# Exercise instructions
Show every line in the records below that contains the word "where".

*** Begin section ***

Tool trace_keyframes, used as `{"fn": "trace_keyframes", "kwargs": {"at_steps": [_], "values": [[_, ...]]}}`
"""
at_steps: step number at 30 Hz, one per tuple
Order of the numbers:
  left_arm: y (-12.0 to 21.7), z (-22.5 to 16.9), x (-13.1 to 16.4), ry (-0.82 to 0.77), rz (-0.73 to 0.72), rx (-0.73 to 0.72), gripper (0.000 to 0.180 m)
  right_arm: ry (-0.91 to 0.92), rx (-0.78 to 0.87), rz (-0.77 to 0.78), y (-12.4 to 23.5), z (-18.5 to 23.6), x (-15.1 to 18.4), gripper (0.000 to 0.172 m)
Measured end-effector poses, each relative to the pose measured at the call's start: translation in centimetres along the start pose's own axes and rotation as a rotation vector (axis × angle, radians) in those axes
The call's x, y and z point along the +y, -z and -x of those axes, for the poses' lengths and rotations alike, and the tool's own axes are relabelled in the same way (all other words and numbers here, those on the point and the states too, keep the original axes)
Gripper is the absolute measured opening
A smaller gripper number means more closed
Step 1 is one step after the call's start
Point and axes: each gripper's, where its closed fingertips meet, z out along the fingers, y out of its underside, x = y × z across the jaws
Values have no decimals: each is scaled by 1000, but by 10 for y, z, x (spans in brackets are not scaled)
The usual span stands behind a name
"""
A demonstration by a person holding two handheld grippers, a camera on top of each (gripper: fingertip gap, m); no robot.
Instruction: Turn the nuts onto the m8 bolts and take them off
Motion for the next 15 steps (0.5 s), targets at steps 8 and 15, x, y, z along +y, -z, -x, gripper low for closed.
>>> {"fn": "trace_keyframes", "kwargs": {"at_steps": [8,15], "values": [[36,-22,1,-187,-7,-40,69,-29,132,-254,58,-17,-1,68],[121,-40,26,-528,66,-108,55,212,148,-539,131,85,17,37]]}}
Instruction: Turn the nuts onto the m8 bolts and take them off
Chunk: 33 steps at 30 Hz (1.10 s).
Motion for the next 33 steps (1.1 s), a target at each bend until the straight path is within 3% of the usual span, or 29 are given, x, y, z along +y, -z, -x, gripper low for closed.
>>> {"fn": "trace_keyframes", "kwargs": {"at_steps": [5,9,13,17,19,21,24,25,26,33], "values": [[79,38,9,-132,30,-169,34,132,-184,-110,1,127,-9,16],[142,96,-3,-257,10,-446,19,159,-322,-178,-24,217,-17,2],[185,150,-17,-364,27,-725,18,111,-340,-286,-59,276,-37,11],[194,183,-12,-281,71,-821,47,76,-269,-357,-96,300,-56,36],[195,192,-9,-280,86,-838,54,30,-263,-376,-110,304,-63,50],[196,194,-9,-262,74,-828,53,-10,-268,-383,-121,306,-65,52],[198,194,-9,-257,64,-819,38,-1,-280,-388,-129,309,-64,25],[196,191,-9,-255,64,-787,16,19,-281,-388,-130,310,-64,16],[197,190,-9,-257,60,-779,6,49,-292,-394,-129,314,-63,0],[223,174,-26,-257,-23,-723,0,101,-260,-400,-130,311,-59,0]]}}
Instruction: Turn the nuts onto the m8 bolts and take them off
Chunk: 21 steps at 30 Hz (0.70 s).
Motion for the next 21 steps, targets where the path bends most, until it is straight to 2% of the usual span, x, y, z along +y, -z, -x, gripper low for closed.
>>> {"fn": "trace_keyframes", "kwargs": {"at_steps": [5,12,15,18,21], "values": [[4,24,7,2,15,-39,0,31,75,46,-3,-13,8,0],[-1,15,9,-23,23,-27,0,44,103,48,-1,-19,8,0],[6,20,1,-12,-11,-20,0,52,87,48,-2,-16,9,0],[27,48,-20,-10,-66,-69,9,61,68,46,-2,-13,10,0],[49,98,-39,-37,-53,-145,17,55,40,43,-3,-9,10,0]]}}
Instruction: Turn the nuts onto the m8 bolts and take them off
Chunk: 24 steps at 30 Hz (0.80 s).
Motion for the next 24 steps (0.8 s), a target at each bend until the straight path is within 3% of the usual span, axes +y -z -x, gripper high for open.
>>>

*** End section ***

# Task response
Point and axes: each gripper's, where its closed fingertips meet, z out along the fingers, y out of its underside, x = y × z across the jaws
Motion for the next 21 steps, targets where the path bends most, until it is straight to 2% of the usual span, x, y, z along +y, -z, -x, gripper low for closed.

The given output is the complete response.